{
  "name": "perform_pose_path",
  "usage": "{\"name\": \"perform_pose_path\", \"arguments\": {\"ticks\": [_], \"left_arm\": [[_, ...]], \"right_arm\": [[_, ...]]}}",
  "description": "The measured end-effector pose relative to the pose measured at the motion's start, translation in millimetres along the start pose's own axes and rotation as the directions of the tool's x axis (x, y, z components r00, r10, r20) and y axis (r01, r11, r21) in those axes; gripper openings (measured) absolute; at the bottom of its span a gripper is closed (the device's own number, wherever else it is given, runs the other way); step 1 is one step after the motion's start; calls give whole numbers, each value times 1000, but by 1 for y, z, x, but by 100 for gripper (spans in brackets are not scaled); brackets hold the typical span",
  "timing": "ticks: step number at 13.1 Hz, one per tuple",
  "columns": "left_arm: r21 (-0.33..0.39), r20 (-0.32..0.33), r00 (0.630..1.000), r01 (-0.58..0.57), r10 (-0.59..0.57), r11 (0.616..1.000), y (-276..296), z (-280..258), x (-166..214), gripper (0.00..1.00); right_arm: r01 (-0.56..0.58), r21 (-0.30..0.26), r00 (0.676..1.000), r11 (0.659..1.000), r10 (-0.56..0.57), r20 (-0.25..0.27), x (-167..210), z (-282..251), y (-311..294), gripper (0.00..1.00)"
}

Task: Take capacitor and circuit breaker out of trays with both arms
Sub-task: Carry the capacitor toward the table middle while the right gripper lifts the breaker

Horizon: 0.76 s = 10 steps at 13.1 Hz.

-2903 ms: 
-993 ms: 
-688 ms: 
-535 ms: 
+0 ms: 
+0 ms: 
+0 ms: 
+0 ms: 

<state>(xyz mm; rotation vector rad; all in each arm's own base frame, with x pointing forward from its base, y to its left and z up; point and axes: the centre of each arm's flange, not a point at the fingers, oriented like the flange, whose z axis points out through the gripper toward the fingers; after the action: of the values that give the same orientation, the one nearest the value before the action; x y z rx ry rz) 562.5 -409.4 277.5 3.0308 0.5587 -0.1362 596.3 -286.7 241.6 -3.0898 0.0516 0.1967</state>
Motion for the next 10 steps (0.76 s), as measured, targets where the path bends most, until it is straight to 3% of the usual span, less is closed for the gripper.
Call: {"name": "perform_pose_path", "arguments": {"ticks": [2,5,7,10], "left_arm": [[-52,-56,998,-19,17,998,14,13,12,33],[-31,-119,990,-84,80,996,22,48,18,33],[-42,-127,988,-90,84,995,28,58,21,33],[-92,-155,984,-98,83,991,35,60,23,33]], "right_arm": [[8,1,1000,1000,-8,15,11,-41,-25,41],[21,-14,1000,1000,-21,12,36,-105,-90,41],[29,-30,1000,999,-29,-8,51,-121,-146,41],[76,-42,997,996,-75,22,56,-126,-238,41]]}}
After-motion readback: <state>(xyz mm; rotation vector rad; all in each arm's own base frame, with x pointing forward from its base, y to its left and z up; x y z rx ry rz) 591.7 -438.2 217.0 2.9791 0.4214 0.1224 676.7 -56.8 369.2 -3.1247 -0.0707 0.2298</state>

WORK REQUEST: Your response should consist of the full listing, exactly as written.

RESPONSE AREA:
{
  "name": "perform_pose_path",
  "usage": "{\"name\": \"perform_pose_path\", \"arguments\": {\"ticks\": [_], \"left_arm\": [[_, ...]], \"right_arm\": [[_, ...]]}}",
  "description": "The measured end-effector pose relative to the pose measured at the motion's start, translation in millimetres along the start pose's own axes and rotation as the directions of the tool's x axis (x, y, z components r00, r10, r20) and y axis (r01, r11, r21) in those axes; gripper openings (measured) absolute; at the bottom of its span a gripper is closed (the device's own number, wherever else it is given, runs the other way); step 1 is one step after the motion's start; calls give whole numbers, each value times 1000, but by 1 for y, z, x, but by 100 for gripper (spans in brackets are not scaled); brackets hold the typical span",
  "timing": "ticks: step number at 13.1 Hz, one per tuple",
  "columns": "left_arm: r21 (-0.33..0.39), r20 (-0.32..0.33), r00 (0.630..1.000), r01 (-0.58..0.57), r10 (-0.59..0.57), r11 (0.616..1.000), y (-276..296), z (-280..258), x (-166..214), gripper (0.00..1.00); right_arm: r01 (-0.56..0.58), r21 (-0.30..0.26), r00 (0.676..1.000), r11 (0.659..1.000), r10 (-0.56..0.57), r20 (-0.25..0.27), x (-167..210), z (-282..251), y (-311..294), gripper (0.00..1.00)"
}

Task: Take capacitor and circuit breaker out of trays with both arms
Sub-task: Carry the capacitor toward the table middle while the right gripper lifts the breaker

Horizon: 0.76 s = 10 steps at 13.1 Hz.

-2903 ms: 
-993 ms: 
-688 ms: 
-535 ms: 
+0 ms: 
+0 ms: 
+0 ms: 
+0 ms: 

<state>(xyz mm; rotation vector rad; all in each arm's own base frame, with x pointing forward from its base, y to its left and z up; point and axes: the centre of each arm's flange, not a point at the fingers, oriented like the flange, whose z axis points out through the gripper toward the fingers; after the action: of the values that give the same orientation, the one nearest the value before the action; x y z rx ry rz) 562.5 -409.4 277.5 3.0308 0.5587 -0.1362 596.3 -286.7 241.6 -3.0898 0.0516 0.1967</state>
Motion for the next 10 steps (0.76 s), as measured, targets where the path bends most, until it is straight to 3% of the usual span, less is closed for the gripper.
Call: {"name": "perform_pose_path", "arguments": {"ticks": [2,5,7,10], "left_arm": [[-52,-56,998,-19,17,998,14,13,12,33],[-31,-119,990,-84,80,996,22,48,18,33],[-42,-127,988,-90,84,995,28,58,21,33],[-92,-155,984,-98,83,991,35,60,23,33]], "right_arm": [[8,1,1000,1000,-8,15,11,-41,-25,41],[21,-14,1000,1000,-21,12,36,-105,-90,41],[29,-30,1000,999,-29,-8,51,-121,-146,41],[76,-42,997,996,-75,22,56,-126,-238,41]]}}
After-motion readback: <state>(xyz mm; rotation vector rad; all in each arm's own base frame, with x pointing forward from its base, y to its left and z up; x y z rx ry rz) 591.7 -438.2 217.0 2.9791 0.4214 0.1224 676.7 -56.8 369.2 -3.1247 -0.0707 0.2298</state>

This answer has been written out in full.